10
Copyright © 2015 Pearson Education, Inc.
65) Identify, with a brief description, each of the four steps in the sentiment analysis process.
Answer:
1. Sentiment Detection: Here the goal is to differentiate between a fact and an opinion, which
may be viewed as classification of text as objective or subjective.
2. N-P Polarity Classification: Given an opinionated piece of text, the goal is to classify the
opinion as falling under one of two opposing sentiment polarities, or locate its position on the
continuum between these two polarities.
3. Target Identification: The goal of this step is to accurately identify the target of the
expressed sentiment.
4. Collection and Aggregation: In this step all text data points in the document are aggregated
and converted to a single sentiment measure for the whole document.
Diff: 2 Page Ref: 234-235
66) In what ways does the Web pose great challenges for effective and efficient knowledge
discovery through data mining?
Answer:
∙ The Web is too big for effective data mining.
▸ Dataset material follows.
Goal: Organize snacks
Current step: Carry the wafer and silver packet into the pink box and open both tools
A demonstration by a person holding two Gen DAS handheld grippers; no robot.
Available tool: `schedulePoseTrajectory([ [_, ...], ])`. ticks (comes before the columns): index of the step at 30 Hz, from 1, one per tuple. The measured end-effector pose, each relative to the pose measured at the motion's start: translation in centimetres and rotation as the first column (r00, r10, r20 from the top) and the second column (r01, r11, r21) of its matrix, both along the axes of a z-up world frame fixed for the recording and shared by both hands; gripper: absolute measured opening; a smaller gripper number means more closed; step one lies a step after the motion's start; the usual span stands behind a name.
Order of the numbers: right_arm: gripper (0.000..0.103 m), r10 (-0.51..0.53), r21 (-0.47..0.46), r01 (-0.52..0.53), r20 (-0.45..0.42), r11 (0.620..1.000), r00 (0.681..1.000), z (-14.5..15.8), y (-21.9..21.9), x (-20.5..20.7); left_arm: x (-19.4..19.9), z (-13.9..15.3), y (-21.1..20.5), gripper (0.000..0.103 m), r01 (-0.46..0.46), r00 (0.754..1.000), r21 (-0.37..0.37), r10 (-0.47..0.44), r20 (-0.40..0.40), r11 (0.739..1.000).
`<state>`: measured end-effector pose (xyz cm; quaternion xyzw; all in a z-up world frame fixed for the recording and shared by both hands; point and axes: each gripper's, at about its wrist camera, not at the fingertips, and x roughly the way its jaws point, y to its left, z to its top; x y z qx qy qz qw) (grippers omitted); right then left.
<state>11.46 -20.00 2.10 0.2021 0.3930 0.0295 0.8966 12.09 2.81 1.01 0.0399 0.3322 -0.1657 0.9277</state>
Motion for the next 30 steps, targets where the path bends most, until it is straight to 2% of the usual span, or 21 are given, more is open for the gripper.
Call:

The Web is so large and growing so rapidly
that it is difficult to even quantify its size. Because of the sheer size of the Web, it is not feasible
to set up a data warehouse to replicate, store, and integrate all of the data on the Web, making
data collection and integration a challenge.
∙ The Web is too complex. The complexity of a Web page is far greater than a page in a
traditional text document collection. Web pages lack a unified structure. They contain far more
authoring style and content variation than any set of books, articles, or other traditional text-
based document.
∙ The Web is too dynamic. The Web is a highly dynamic information source. Not only does
the Web grow rapidly, but its content is constantly being updated. Blogs, news stories, stock
market results, weather reports, sports scores, prices, company advertisements, and numerous
other types of information are updated regularly on the Web.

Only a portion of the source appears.